Treat for roundworms at 2 week intervals from 1-2 weeks through to 12 weeks of age.  Once over 3 months, they need a combination of roundworm and tapeworm treatment every 3months.

Flea Control
Fleas are very common in warm climates like Auckland, especially in the summer months.  Thus, flea allergy dermatitis is one of the most common skin conditions encountered by veterinarians.

Flea Treatment
It is important to keep up with flea treatment in ALL ages but with pups and kittens less than 5 months of age care should be taken to use only products registered for this age.  Once past 5 months use some form of regular flea control such as flea collars, weekly rinses o monthly flea sterilisation tablets etc.

Baby teeth are generally lost and replaced by adult teeth between 4-6 months of age.  Breeds with pricked ears will often have their ears drop during this stage for a temporary period.
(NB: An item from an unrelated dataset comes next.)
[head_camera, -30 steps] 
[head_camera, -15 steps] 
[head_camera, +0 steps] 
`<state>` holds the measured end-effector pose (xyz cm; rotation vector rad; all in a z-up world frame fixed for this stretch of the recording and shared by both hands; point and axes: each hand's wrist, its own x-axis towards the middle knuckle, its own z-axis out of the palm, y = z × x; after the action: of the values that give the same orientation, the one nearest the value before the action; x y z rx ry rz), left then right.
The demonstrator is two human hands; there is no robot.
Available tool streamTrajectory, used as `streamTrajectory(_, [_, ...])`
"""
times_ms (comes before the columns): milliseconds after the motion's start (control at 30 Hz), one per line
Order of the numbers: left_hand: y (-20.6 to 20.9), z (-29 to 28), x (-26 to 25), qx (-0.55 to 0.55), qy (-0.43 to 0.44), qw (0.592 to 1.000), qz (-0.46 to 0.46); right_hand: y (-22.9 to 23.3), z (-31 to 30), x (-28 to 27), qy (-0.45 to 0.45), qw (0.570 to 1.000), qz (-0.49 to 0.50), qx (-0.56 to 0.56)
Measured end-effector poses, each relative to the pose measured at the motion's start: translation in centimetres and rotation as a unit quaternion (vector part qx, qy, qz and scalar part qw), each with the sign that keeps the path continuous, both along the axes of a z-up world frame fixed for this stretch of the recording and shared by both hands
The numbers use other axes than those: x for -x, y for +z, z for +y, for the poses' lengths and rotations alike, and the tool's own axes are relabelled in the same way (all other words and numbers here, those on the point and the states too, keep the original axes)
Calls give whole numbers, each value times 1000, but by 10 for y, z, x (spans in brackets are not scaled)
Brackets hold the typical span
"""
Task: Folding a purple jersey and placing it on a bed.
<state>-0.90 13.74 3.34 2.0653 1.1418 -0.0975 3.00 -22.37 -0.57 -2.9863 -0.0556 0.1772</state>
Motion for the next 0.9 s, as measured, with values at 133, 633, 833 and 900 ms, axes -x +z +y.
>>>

This is important in all breeds of dogs.  It serves the dual function of removing excess hair and knots and helps remove fleas.  Regular grooming also helps you notice any abnormal lumps, cuts, scratches etc. that you may otherwise miss.  It is also important to check ears, eyes and teeth.  Getting them familiar and comfortable with this will help the vet when doing regular check ups.

Registration of dogs is compulsory in Australia and New Zealand and must be done before the dog reaches 3 months of age.  This can be done through the offices of your local council.

Local bylaws must be obeyed and users of public places should be respected and not be annoyed by your dog running wild.  Its important that faeces are removed from public places so take adequate precautions against this or be prepared to clean up after your pet.  Remember that if all dog owners act responsibly we shall not be further burdened with restrictions.